→ **Data extract**:
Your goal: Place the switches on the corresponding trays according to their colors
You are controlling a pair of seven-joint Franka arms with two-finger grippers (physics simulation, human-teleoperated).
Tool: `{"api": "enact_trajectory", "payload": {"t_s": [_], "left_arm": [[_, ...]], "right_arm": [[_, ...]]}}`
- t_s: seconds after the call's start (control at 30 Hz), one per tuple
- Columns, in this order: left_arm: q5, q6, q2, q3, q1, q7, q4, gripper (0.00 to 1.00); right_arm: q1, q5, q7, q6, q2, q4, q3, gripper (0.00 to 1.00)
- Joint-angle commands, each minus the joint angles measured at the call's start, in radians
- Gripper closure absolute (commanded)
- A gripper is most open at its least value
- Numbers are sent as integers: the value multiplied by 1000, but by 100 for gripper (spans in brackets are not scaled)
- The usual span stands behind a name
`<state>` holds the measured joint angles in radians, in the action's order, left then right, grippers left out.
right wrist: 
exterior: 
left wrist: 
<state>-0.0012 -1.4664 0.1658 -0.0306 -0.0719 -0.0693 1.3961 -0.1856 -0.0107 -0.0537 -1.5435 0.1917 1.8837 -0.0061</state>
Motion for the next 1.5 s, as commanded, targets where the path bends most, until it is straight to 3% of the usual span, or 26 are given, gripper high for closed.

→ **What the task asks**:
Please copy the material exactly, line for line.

→ **Worked solution**:
Your goal: Place the switches on the corresponding trays according to their colors
You are controlling a pair of seven-joint Franka arms with two-finger grippers (physics simulation, human-teleoperated).
Tool: `{"api": "enact_trajectory", "payload": {"t_s": [_], "left_arm": [[_, ...]], "right_arm": [[_, ...]]}}`
- t_s: seconds after the call's start (control at 30 Hz), one per tuple
- Columns, in this order: left_arm: q5, q6, q2, q3, q1, q7, q4, gripper (0.00 to 1.00); right_arm: q1, q5, q7, q6, q2, q4, q3, gripper (0.00 to 1.00)
- Joint-angle commands, each minus the joint angles measured at the call's start, in radians
- Gripper closure absolute (commanded)
- A gripper is most open at its least value
- Numbers are sent as integers: the value multiplied by 1000, but by 100 for gripper (spans in brackets are not scaled)
- The usual span stands behind a name
`<state>` holds the measured joint angles in radians, in the action's order, left then right, grippers left out.
right wrist: 
exterior: 
left wrist: 
<state>-0.0012 -1.4664 0.1658 -0.0306 -0.0719 -0.0693 1.3961 -0.1856 -0.0107 -0.0537 -1.5435 0.1917 1.8837 -0.0061</state>
Motion for the next 1.5 s, as commanded, targets where the path bends most, until it is straight to 3% of the usual span, or 26 are given, gripper high for closed.

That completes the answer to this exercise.